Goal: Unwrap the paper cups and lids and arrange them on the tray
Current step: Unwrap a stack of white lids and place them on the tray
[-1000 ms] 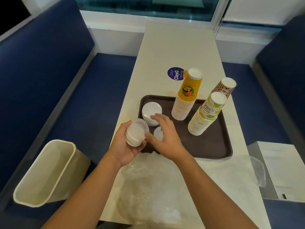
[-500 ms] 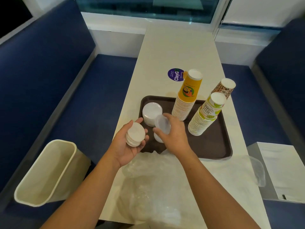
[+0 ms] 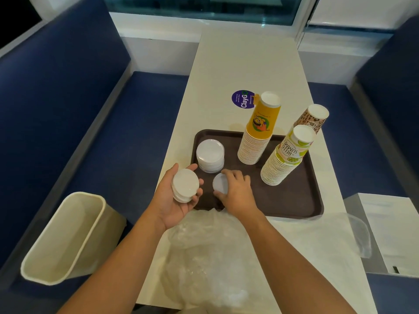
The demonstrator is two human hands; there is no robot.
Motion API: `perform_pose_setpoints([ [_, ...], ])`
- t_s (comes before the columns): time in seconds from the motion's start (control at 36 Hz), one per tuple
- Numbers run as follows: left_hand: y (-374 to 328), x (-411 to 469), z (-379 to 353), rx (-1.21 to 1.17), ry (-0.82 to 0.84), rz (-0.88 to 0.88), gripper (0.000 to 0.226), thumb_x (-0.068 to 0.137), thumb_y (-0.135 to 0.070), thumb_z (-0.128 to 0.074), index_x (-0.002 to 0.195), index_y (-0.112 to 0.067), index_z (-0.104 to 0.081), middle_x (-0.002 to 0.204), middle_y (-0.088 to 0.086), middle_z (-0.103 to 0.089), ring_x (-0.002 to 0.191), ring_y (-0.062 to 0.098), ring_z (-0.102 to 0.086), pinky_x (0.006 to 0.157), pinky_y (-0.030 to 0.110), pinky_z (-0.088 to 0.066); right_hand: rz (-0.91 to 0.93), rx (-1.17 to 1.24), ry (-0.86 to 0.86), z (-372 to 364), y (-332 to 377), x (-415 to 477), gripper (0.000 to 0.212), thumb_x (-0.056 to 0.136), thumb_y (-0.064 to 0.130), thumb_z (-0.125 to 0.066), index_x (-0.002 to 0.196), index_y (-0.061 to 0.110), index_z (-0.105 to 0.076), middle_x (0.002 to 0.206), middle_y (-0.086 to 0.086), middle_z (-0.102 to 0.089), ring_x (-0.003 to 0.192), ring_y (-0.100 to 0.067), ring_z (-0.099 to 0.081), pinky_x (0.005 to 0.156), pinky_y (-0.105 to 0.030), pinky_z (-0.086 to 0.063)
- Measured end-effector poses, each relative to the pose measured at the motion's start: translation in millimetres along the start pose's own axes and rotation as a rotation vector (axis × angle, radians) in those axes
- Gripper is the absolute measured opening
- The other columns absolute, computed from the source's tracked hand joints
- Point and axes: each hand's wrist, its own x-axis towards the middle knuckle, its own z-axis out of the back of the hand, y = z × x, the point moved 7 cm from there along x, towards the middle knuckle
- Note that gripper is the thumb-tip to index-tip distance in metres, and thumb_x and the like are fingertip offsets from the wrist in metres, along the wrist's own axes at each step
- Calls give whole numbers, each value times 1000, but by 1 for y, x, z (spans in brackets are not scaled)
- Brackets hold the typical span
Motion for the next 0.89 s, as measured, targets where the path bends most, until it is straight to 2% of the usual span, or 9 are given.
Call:
perform_pose_setpoints([
  [0.22, 0, -2, -2, -39, 9, 7, 53, 103, -60, -46, 131, -24, -73, 108, 18, -68, 82, 22, -64, 67, 28, -54, 28, -20, -23, 7, 4, -2, 86, 84, 53, -77, 154, 34, -30, 154, -2, -35, 140, -29, -33, 115, -51, -40],
  [0.28, -1, -4, -1, -52, 13, 8, 51, 103, -56, -45, 130, -23, -74, 109, 18, -67, 84, 23, -63, 68, 29, -54, 37, 5, -133, 20, 9, -9, 77, 87, 49, -74, 152, 32, -35, 153, 0, -37, 138, -26, -34, 114, -49, -40],
  [0.36, -1, -5, -1, -33, 9, 7, 48, 100, -47, -46, 130, -22, -74, 108, 18, -65, 85, 24, -62, 71, 30, -52, 136, 280, -258, 39, 27, -28, 60, 89, 39, -69, 144, 29, -46, 145, 6, -43, 132, -14, -37, 111, -40, -43],
  [0.42, 0, -6, -4, -8, 20, 6, 47, 99, -44, -48, 131, -21, -73, 110, 17, -65, 87, 25, -64, 73, 33, -54, 293, 406, -153, 42, 51, -43, 58, 91, 38, -70, 143, 31, -47, 143, 12, -43, 131, -7, -38, 110, -32, -42],
  [0.5, 4, -8, -8, 50, 15, 4, 50, 100, -47, -51, 135, -15, -68, 120, 16, -71, 98, 28, -70, 81, 38, -61, 434, 382, 22, 35, 78, -59, 65, 88, 47, -76, 144, 39, -43, 144, 20, -44, 129, -1, -41, 106, -20, -41],
  [0.58, 5, -12, -10, 68, 1, -4, 58, 100, -56, -55, 141, -15, -62, 126, 18, -71, 102, 30, -74, 78, 39, -63, 401, 376, -19, 34, 82, -60, 74, 88, 50, -77, 150, 34, -41, 147, 17, -44, 130, -1, -42, 109, -25, -44],
  [0.69, 2, -15, -10, 105, -5, 0, 63, 99, -62, -54, 141, -16, -63, 129, 17, -72, 108, 30, -74, 77, 37, -63, 404, 342, -40, 33, 85, -64, 80, 87, 51, -78, 153, 31, -38, 150, 14, -43, 132, -3, -39, 110, -25, -40],
  [0.81, 2, -18, -11, 150, -5, -1, 69, 99, -68, -47, 140, -16, -63, 131, 16, -71, 117, 32, -71, 93, 40, -61, 348, 423, -76, 37, 82, -64, 77, 84, 48, -81, 150, 31, -44, 146, 15, -48, 128, -3, -46, 108, -30, -49],
  [0.89, 2, -17, -9, 153, -37, -26, 63, 100, -64, -49, 140, -18, -64, 132, 15, -70, 121, 31, -69, 99, 42, -58, 306, 490, -148, 45, 72, -61, 75, 84, 47, -82, 148, 32, -46, 141, 16, -50, 123, -4, -50, 96, -18, -52],
])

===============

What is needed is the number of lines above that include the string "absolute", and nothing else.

- [Task result]: 2